Segment Open
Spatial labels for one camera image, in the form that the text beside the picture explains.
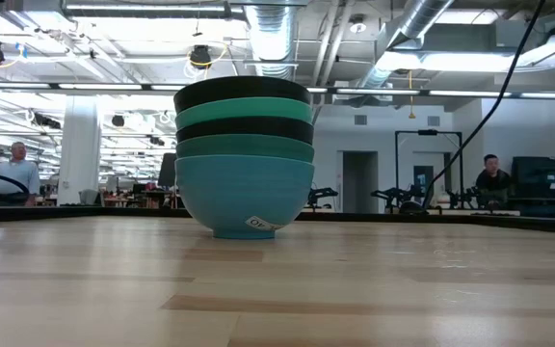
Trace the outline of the person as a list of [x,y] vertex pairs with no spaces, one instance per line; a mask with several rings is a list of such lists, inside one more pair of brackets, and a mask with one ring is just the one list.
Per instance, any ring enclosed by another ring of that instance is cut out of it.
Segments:
[[34,206],[36,196],[40,191],[38,166],[26,159],[27,150],[22,142],[13,143],[11,152],[11,159],[0,164],[0,175],[22,183],[28,189],[29,195],[26,201],[15,201],[13,203],[0,201],[0,206]]
[[508,173],[500,169],[498,157],[488,154],[484,157],[484,169],[477,176],[475,186],[479,191],[477,202],[480,207],[505,207],[512,179]]

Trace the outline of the black background frame stand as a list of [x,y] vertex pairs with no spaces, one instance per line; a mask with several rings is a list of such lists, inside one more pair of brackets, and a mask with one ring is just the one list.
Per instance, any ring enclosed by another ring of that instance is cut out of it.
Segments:
[[400,187],[400,145],[399,145],[399,137],[401,134],[414,134],[417,136],[437,136],[437,135],[455,135],[458,138],[458,145],[457,150],[455,151],[454,155],[450,158],[447,162],[445,167],[434,176],[434,178],[430,181],[430,184],[426,188],[426,195],[424,196],[424,200],[422,205],[428,208],[432,201],[432,192],[431,189],[434,187],[434,184],[443,177],[446,173],[452,170],[452,166],[455,162],[459,163],[459,188],[460,193],[464,193],[464,178],[463,178],[463,149],[464,149],[464,140],[463,134],[459,131],[441,131],[435,129],[419,129],[419,130],[396,130],[394,132],[394,166],[395,166],[395,187]]

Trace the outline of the black bowl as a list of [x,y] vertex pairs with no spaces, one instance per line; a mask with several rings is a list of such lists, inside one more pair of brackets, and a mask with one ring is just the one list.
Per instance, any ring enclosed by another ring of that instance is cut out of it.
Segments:
[[311,93],[295,82],[267,76],[228,76],[188,85],[173,96],[176,113],[204,103],[244,97],[289,98],[309,103]]
[[175,136],[178,142],[183,142],[196,137],[227,134],[277,136],[311,145],[314,127],[306,121],[290,118],[240,117],[195,123],[179,129]]

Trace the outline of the light turquoise bowl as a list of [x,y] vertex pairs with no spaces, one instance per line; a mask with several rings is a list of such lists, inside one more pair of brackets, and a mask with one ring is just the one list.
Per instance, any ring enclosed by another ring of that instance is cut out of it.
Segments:
[[311,123],[312,109],[307,103],[289,98],[231,98],[178,112],[174,121],[177,129],[183,129],[200,122],[243,117],[279,117]]

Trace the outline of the blue bowl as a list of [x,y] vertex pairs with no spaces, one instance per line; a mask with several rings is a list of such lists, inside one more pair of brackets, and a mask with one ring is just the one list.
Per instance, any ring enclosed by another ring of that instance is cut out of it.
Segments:
[[201,155],[175,161],[188,213],[223,239],[273,239],[307,203],[308,162],[254,155]]

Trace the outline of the teal green bowl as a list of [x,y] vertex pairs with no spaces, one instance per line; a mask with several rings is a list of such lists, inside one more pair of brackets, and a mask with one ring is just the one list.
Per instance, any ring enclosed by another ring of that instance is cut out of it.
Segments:
[[255,155],[312,162],[314,148],[305,142],[259,134],[201,136],[176,145],[178,157],[203,155]]

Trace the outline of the white square pillar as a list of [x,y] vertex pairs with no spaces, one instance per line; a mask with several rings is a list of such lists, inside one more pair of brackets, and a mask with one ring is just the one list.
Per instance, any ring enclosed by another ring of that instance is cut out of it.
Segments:
[[80,193],[98,189],[103,117],[95,96],[66,98],[58,180],[59,205],[80,203]]

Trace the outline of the round silver air duct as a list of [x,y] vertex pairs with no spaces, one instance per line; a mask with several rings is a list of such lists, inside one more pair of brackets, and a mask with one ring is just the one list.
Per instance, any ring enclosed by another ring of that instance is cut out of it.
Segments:
[[386,22],[375,42],[376,62],[357,82],[358,88],[379,89],[409,58],[396,52],[420,50],[425,34],[454,0],[408,0],[403,13]]
[[249,39],[256,73],[261,76],[293,80],[295,68],[293,39],[296,34],[294,7],[246,6],[250,24]]

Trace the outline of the grey door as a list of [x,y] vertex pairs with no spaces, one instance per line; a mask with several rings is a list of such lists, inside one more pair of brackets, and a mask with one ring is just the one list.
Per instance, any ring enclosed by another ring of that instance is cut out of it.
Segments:
[[377,214],[379,200],[372,196],[378,189],[378,153],[344,151],[342,210],[353,214]]

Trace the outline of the long ceiling light strip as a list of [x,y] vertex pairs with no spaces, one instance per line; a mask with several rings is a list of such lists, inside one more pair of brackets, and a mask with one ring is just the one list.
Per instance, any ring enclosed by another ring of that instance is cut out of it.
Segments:
[[488,91],[454,91],[454,90],[407,90],[407,89],[355,89],[336,87],[308,87],[310,93],[337,95],[371,95],[371,96],[420,96],[420,97],[462,97],[462,98],[496,98],[502,95],[511,99],[555,100],[555,93],[531,92],[488,92]]
[[40,83],[0,82],[0,90],[85,90],[85,91],[157,91],[176,92],[184,88],[180,84],[115,84],[115,83]]

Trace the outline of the black cabinet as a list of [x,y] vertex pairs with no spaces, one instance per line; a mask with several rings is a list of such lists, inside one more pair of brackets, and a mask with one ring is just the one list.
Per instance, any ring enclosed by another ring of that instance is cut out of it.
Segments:
[[521,216],[555,218],[555,158],[514,157],[508,205]]

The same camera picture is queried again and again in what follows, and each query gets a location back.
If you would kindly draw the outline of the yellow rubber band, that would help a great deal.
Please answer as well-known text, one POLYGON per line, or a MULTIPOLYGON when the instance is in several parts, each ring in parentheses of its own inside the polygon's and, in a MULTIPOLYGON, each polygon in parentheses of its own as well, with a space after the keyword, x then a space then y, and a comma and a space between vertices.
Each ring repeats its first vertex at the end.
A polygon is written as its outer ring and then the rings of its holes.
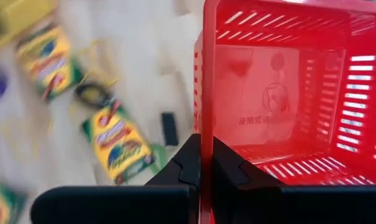
POLYGON ((118 81, 118 68, 107 40, 96 39, 92 41, 89 46, 80 50, 76 56, 83 71, 82 83, 84 81, 94 81, 109 88, 118 81))

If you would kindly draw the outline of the yellow plastic basket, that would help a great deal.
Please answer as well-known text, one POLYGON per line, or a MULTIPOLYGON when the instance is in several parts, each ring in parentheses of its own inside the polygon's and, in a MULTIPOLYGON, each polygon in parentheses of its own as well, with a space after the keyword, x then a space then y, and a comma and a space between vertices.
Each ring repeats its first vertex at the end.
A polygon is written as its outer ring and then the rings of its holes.
POLYGON ((0 47, 58 6, 59 0, 0 0, 0 47))

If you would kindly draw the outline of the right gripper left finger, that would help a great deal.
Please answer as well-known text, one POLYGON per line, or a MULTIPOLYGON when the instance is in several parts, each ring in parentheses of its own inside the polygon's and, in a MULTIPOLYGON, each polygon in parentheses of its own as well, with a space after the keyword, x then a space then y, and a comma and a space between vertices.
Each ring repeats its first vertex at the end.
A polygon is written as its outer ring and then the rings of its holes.
POLYGON ((63 186, 39 195, 32 224, 198 224, 201 136, 145 185, 63 186))

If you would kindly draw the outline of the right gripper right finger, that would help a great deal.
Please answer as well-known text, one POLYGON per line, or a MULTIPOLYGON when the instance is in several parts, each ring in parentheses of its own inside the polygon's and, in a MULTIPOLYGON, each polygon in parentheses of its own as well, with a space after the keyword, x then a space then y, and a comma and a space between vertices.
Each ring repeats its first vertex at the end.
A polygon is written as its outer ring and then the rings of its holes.
POLYGON ((251 162, 213 146, 212 224, 376 224, 376 167, 323 153, 251 162))

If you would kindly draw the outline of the red plastic basket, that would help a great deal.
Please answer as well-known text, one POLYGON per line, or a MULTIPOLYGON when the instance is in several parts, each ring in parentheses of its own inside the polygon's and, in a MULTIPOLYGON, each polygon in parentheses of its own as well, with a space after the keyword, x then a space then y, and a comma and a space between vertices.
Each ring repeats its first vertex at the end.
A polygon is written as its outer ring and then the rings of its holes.
POLYGON ((194 53, 200 224, 214 220, 214 139, 251 162, 376 167, 376 0, 204 0, 194 53))

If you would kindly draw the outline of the black spiral coil keychain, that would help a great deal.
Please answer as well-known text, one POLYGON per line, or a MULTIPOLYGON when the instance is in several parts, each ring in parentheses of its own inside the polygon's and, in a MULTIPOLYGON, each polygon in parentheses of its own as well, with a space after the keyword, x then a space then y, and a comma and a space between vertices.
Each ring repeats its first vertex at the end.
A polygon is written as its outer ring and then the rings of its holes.
POLYGON ((91 108, 103 108, 114 100, 114 95, 98 82, 84 82, 78 85, 74 94, 77 100, 91 108))

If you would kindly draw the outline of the yellow green crayon box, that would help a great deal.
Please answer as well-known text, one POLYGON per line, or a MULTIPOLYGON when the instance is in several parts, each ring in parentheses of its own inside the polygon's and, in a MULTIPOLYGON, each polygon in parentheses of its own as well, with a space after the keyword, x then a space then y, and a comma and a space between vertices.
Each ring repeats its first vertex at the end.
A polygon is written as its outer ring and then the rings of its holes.
POLYGON ((0 182, 0 224, 16 224, 27 194, 0 182))
POLYGON ((21 38, 15 53, 24 73, 45 101, 83 79, 78 61, 71 52, 71 42, 57 24, 49 24, 21 38))
POLYGON ((118 103, 107 105, 84 120, 81 131, 115 185, 147 168, 157 174, 168 162, 165 148, 149 143, 118 103))

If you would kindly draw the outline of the small black rectangular object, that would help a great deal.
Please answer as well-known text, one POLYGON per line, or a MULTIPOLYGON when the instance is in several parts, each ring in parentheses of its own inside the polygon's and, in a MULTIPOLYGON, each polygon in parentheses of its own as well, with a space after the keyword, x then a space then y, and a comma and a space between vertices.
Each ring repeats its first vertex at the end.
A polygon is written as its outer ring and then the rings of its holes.
POLYGON ((177 146, 179 144, 175 114, 172 112, 161 113, 163 136, 166 146, 177 146))

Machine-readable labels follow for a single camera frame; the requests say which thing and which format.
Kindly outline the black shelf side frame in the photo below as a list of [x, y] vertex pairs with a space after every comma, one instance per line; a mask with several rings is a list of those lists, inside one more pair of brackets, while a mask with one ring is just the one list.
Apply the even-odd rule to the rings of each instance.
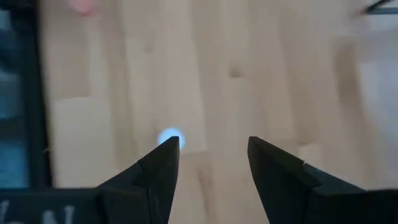
[[388, 4], [392, 4], [398, 0], [377, 0], [376, 2], [365, 6], [360, 14], [361, 15], [398, 15], [398, 6], [388, 7]]

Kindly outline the green pill vial white cap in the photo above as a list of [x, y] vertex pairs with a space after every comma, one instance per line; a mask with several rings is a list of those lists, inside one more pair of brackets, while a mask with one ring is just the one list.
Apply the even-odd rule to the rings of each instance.
[[171, 137], [178, 137], [179, 138], [179, 149], [183, 149], [185, 147], [185, 135], [182, 130], [171, 127], [162, 130], [157, 136], [157, 143], [158, 145], [162, 144], [166, 140]]

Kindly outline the pink pill vial white cap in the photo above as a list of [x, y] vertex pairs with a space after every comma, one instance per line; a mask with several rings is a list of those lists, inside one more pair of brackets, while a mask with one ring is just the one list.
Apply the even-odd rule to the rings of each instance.
[[96, 0], [68, 0], [69, 6], [81, 15], [89, 15], [95, 10]]

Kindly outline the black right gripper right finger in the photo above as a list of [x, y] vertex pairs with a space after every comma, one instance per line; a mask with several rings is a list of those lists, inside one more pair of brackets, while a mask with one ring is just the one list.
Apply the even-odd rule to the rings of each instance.
[[365, 190], [255, 136], [252, 177], [270, 224], [389, 224], [388, 190]]

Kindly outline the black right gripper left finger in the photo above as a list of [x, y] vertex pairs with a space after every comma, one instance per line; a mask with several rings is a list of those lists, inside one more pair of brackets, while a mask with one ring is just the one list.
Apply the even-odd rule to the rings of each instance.
[[99, 185], [106, 224], [168, 224], [179, 157], [179, 138], [173, 136]]

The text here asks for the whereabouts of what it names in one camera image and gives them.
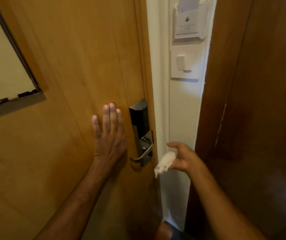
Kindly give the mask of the person's right hand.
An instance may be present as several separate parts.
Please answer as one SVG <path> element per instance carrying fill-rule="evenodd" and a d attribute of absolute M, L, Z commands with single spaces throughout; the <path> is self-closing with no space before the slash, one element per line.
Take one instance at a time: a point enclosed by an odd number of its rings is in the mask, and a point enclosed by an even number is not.
<path fill-rule="evenodd" d="M 204 162 L 199 158 L 193 149 L 187 146 L 187 153 L 177 154 L 176 159 L 173 161 L 170 169 L 179 170 L 191 177 L 204 167 Z"/>

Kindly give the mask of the person's left hand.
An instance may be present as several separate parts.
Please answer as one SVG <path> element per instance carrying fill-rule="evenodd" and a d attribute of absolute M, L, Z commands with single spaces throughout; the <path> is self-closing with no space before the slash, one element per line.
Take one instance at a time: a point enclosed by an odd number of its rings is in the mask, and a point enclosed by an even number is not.
<path fill-rule="evenodd" d="M 100 125 L 102 137 L 94 142 L 94 157 L 106 162 L 117 162 L 127 150 L 127 138 L 122 112 L 117 109 L 118 129 L 110 131 L 109 104 L 103 107 L 102 124 Z"/>

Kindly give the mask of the white cleaning cloth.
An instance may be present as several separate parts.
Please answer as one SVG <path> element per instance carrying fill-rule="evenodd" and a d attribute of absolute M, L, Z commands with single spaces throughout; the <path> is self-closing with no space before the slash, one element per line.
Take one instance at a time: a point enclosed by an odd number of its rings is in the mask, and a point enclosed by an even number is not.
<path fill-rule="evenodd" d="M 167 172 L 175 159 L 175 152 L 169 151 L 165 153 L 165 155 L 161 158 L 161 161 L 159 161 L 157 166 L 154 168 L 155 178 L 158 178 L 160 174 Z"/>

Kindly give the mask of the light wooden door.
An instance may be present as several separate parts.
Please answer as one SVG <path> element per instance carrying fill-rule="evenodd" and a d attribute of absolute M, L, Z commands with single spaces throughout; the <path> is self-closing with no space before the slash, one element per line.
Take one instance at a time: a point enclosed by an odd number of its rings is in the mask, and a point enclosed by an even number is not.
<path fill-rule="evenodd" d="M 122 112 L 128 150 L 82 239 L 153 239 L 129 108 L 144 99 L 134 0 L 0 0 L 42 92 L 0 105 L 0 240 L 32 240 L 93 163 L 92 117 Z"/>

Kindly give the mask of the person's left forearm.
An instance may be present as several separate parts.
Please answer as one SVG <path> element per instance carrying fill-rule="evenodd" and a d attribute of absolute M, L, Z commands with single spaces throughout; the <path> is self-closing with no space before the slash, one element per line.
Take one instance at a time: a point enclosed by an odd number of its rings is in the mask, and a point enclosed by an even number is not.
<path fill-rule="evenodd" d="M 33 240 L 80 240 L 117 157 L 95 157 L 92 165 Z"/>

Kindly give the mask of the person's right forearm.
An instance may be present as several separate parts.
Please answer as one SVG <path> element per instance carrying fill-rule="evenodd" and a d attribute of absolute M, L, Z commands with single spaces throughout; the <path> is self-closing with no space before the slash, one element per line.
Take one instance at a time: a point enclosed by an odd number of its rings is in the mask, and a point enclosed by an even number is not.
<path fill-rule="evenodd" d="M 189 161 L 186 173 L 218 240 L 267 240 L 225 194 L 202 160 Z"/>

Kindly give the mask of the black and silver door lock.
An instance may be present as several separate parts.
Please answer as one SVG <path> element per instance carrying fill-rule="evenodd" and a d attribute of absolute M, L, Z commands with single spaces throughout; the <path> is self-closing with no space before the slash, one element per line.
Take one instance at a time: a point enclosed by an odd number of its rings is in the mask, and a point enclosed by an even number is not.
<path fill-rule="evenodd" d="M 136 158 L 139 158 L 145 149 L 154 144 L 153 130 L 151 130 L 149 123 L 148 102 L 144 98 L 141 99 L 129 108 L 129 113 L 137 149 Z"/>

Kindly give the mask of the dark wooden wardrobe panel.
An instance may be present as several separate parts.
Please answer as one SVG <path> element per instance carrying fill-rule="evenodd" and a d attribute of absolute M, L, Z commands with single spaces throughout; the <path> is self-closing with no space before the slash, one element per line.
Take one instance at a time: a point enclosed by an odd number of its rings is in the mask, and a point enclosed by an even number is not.
<path fill-rule="evenodd" d="M 286 240 L 286 0 L 217 0 L 195 149 L 270 240 Z"/>

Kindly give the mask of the framed floor plan sign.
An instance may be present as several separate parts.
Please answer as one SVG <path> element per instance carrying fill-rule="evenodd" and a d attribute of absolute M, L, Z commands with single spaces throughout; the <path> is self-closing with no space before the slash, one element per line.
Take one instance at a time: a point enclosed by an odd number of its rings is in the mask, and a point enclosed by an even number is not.
<path fill-rule="evenodd" d="M 0 13 L 0 105 L 42 90 Z"/>

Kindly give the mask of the white key card holder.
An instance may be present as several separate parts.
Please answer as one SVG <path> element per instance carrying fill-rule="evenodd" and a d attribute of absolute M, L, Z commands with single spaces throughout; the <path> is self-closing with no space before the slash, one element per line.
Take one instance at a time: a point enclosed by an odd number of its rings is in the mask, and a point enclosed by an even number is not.
<path fill-rule="evenodd" d="M 207 14 L 209 0 L 200 0 L 197 10 L 178 12 L 174 9 L 174 39 L 197 38 L 204 40 L 207 36 Z"/>

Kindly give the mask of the white key card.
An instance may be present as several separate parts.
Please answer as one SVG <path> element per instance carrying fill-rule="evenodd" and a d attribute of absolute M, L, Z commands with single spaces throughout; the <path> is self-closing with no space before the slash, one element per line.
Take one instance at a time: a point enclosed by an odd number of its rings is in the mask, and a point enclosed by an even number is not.
<path fill-rule="evenodd" d="M 197 10 L 200 4 L 200 0 L 178 0 L 178 12 L 187 12 Z"/>

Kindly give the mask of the white wall light switch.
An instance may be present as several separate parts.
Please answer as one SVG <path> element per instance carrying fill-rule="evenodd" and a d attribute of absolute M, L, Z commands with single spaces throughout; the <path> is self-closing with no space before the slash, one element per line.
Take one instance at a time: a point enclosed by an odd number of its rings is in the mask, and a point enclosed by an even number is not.
<path fill-rule="evenodd" d="M 199 80 L 202 74 L 204 45 L 172 46 L 170 76 L 177 79 Z"/>

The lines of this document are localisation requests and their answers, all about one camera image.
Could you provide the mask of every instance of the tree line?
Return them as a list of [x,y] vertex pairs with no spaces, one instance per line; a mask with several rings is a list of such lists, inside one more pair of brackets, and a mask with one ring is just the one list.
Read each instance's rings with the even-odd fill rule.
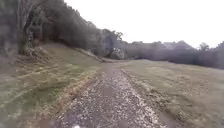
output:
[[0,1],[0,55],[33,55],[44,42],[63,43],[113,59],[149,59],[224,68],[224,42],[195,49],[184,41],[127,43],[122,33],[98,29],[63,0]]

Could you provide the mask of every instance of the dry grass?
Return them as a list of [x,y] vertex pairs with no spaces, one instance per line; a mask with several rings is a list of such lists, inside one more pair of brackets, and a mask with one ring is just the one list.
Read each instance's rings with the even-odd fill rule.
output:
[[224,127],[224,71],[147,60],[123,65],[148,97],[187,127]]
[[38,118],[38,112],[47,115],[55,104],[63,111],[69,96],[98,70],[99,62],[65,46],[40,49],[43,58],[20,60],[14,72],[0,75],[0,127],[24,127],[24,122]]

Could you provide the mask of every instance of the grassy slope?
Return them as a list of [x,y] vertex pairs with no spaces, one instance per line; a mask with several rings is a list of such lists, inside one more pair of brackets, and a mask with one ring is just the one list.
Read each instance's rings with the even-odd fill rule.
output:
[[34,115],[51,113],[52,106],[53,111],[62,111],[100,65],[59,44],[45,45],[39,50],[42,54],[37,61],[20,59],[12,72],[0,75],[0,127],[24,125],[28,118],[36,120]]
[[148,97],[187,127],[224,127],[224,71],[147,60],[123,66]]

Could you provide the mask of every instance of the white sky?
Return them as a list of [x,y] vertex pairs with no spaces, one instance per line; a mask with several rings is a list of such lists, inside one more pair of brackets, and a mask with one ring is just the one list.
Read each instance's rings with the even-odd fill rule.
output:
[[224,41],[224,0],[65,0],[98,28],[128,42],[179,41],[211,47]]

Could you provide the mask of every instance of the gravel path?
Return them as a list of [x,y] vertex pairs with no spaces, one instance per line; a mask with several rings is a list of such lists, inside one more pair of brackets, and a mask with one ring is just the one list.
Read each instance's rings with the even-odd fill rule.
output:
[[78,96],[55,128],[165,128],[120,69],[108,68]]

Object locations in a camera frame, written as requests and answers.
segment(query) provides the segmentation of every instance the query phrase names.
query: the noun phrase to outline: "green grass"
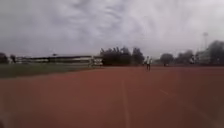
Segment Closed
(Try it):
Would you please return all lines from the listing above that contain "answers"?

(Task result):
The lines of this document are localisation requests and their answers, all about one camera image.
Object locations in a camera frame, written as requests and answers.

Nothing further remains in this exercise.